Forged by Sacrifice Kindle rev 100519
Page 7
I was surprised when I came up with blood. Mac saw it and pulled me down the hall toward the office. He punched in the key code to get in and led me to the small private bath.
“I think I can get it,” I told him as he futzed under the counter, coming up with a first aid kit.
“You can’t even see it. Turn around.” He was all calm. I kept forgetting he was a military man. That he’d seen and been in worse situations than a cut from an old wooden bench. He joked around so much that it was often hard to remember. Even when he was serious, he didn’t have an aura to him that I’d encountered in other soldiers. He was calmer, lower key about it.

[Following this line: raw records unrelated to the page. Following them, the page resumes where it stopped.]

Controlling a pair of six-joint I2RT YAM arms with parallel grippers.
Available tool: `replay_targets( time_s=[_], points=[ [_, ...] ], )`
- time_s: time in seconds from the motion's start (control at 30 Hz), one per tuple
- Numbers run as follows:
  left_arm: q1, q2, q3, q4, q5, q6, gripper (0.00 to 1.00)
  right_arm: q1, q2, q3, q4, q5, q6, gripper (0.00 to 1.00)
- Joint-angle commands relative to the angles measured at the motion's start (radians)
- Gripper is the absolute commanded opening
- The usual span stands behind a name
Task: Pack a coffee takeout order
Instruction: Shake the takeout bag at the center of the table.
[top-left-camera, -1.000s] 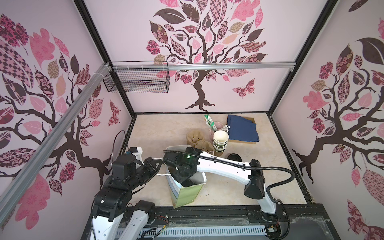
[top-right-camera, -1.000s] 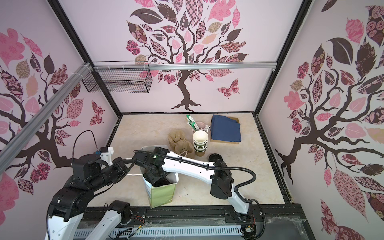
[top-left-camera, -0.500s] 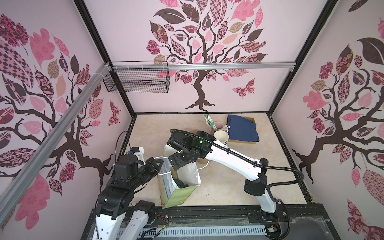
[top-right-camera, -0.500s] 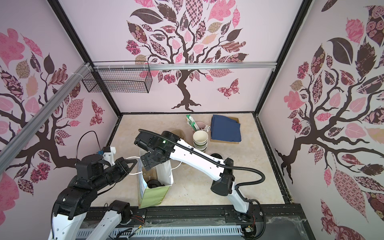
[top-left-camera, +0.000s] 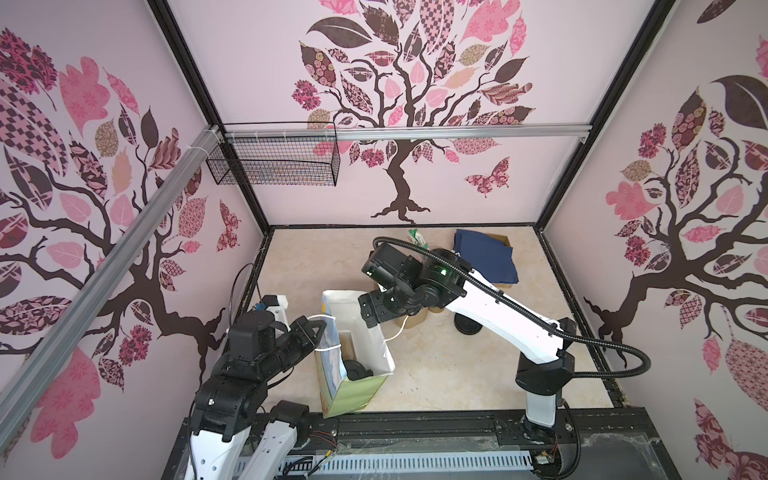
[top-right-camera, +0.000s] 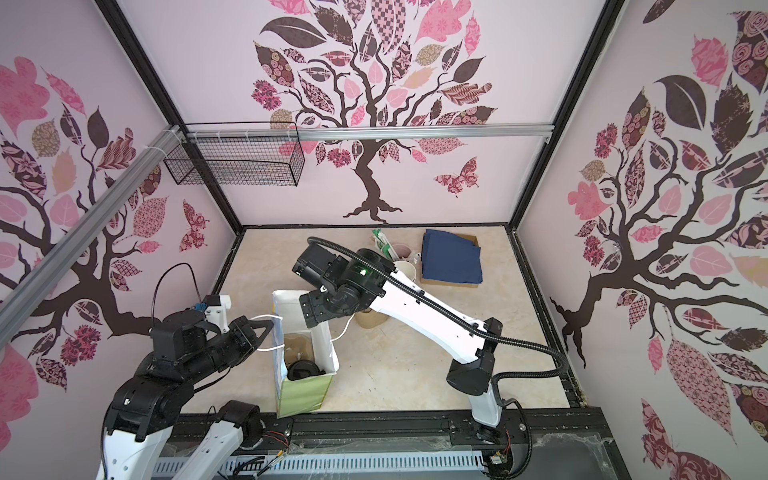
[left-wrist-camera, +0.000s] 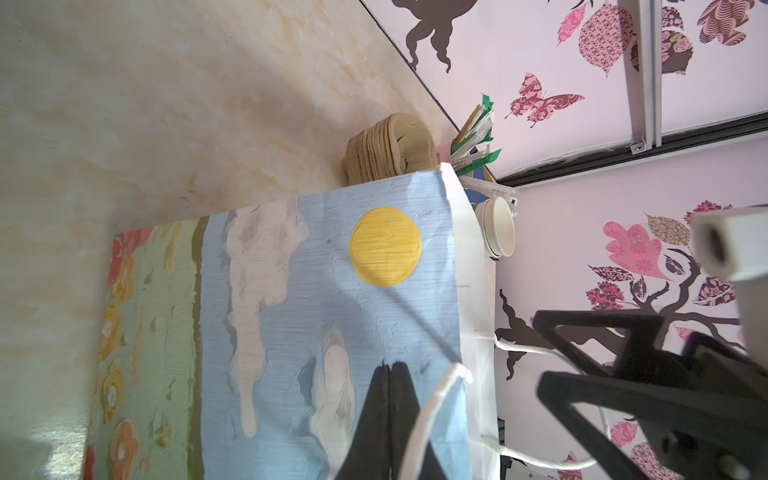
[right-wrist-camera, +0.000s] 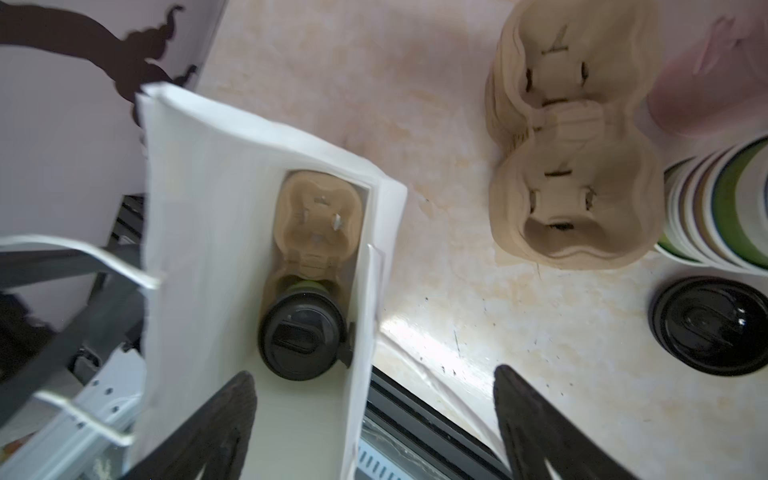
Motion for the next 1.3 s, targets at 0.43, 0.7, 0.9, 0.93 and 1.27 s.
replay_targets(
  time_s=[0.43,0.7,0.9,0.93,1.27],
  points=[
    [-0.003,0.066,0.19,-0.114,-0.05,0.074,0.6,-0.003,-0.016,-0.183,0.152,-0.122,0.029,0.14],
    [-0.008,0.238,0.372,-0.336,-0.047,0.191,0.86,-0.003,-0.001,-0.139,0.18,-0.13,0.029,0.0],
    [-0.018,0.339,0.432,-0.461,-0.144,0.249,0.81,-0.003,0.016,-0.116,0.185,-0.125,0.032,0.0],
    [-0.02,0.349,0.43,-0.462,-0.147,0.256,0.78,-0.003,0.017,-0.116,0.188,-0.124,0.033,0.0],
    [-0.038,0.38,0.398,-0.384,-0.131,0.239,0.21,0.002,-0.011,-0.105,0.276,-0.102,0.038,0.0]
  ],
)
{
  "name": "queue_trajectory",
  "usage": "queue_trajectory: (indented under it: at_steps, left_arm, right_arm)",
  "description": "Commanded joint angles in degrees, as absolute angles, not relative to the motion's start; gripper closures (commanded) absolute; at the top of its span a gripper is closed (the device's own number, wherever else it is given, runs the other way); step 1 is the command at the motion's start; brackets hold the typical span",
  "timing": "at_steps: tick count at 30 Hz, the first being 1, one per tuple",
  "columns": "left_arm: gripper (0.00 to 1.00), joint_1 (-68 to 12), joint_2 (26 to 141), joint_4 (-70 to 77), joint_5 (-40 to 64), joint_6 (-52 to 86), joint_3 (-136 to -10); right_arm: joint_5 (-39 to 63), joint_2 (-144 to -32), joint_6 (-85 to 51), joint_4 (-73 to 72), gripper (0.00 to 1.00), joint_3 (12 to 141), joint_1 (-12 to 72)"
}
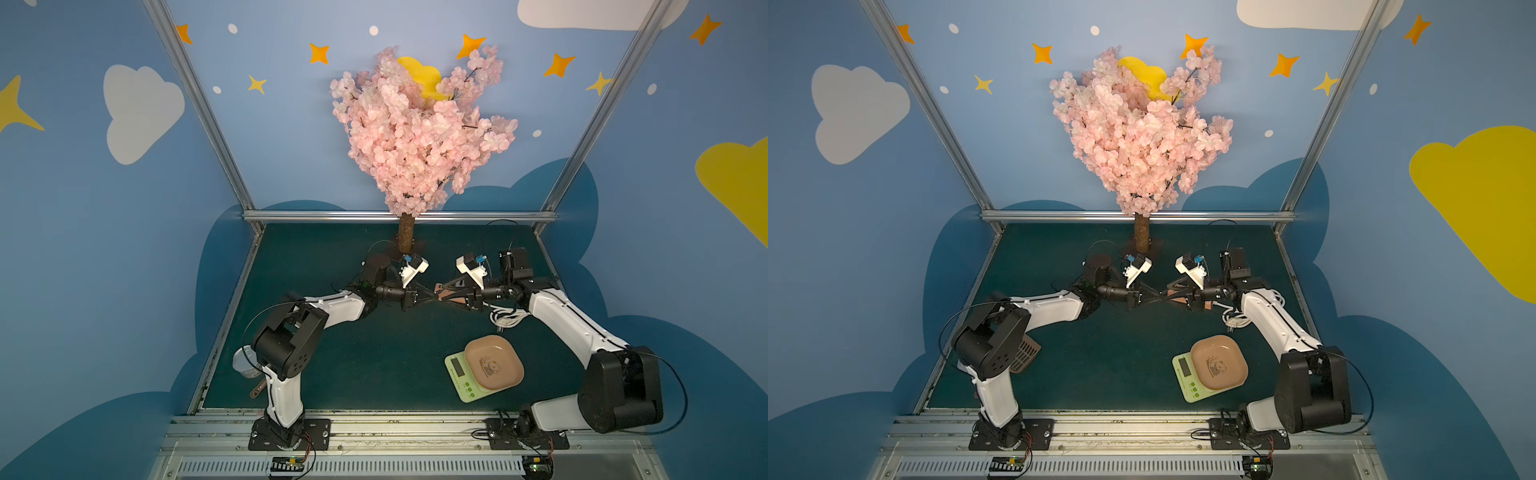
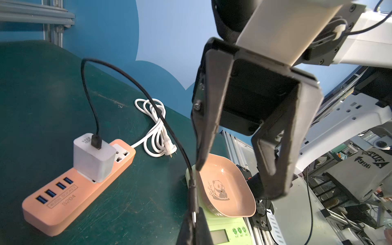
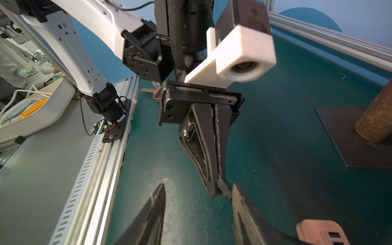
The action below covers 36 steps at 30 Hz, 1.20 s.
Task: Charge the electronic scale
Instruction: Pick up the charging cable from the center of the board.
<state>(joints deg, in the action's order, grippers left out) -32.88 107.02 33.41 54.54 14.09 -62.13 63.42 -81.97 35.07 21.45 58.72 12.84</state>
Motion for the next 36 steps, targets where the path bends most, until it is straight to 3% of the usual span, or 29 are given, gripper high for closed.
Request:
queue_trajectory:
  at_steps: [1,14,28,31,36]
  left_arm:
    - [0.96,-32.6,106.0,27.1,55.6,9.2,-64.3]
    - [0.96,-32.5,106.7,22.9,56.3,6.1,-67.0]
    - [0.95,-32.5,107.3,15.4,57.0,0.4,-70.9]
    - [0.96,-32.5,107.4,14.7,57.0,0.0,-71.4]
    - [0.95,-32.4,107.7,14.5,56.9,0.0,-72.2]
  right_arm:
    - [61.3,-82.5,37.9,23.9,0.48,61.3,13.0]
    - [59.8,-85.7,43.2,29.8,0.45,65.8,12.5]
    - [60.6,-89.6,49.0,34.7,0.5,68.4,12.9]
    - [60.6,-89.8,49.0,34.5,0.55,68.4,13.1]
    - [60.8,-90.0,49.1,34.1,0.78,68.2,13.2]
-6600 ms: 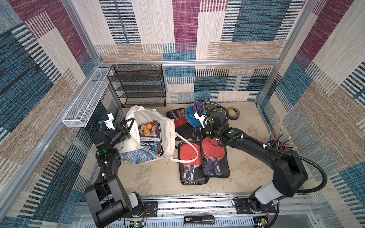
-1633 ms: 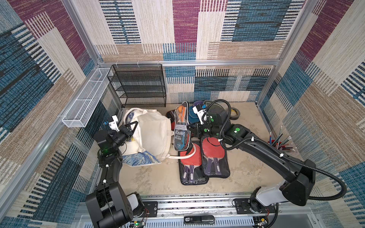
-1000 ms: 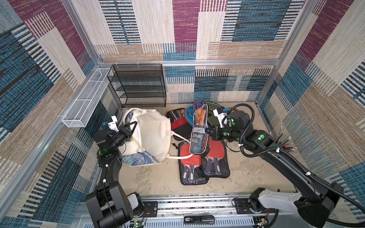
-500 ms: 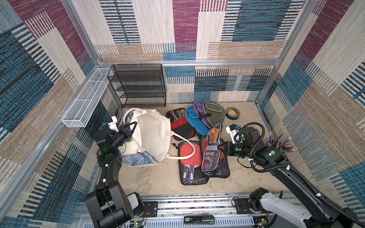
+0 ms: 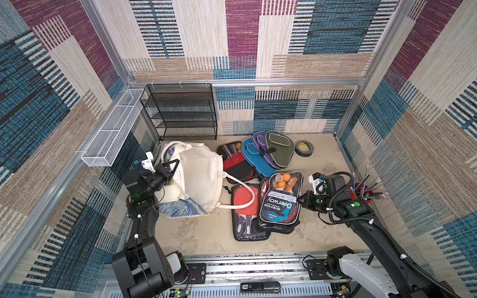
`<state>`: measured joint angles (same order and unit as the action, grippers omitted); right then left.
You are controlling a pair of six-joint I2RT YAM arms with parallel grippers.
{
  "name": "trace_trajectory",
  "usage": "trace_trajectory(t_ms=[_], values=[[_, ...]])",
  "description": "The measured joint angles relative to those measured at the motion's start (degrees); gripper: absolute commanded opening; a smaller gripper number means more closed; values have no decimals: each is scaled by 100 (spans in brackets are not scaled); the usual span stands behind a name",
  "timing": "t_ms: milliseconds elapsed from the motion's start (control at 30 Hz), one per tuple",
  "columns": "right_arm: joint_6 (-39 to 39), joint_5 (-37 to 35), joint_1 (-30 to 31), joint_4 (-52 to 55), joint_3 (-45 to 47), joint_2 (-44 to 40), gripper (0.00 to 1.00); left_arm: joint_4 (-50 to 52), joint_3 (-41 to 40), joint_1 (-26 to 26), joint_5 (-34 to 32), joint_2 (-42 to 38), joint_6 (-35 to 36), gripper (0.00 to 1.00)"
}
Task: Remove the ping pong set from the canvas bag
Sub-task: Place the ping pong set at the ping pong set.
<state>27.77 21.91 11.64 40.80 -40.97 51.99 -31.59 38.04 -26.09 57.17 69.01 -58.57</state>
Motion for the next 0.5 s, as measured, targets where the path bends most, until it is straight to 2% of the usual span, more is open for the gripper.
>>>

I turned, pulling my floaty dress to the front and holding it tight so he could see better. Mac cleared his throat and sat on the toilet lid before dragging me a little closer until I was almost between his spread legs. The music from the bar faded away as my body heated at his touch and the intimate position. Heart beating fast, face flushing, I thanked the Lord I wasn’t facing him.
“I think there’s a splinter in there in addition to the cut.”
I risked looking over my shoulder at him just as he looked up. Our eyes locked, and his fingers on my non-injured leg caressed my skin.
“It’s going to hurt like hel―heck if I take it out, but I don’t think we can let it stay in there,” he said quietly.
I gulped. “No. It isn’t good to let things fester.”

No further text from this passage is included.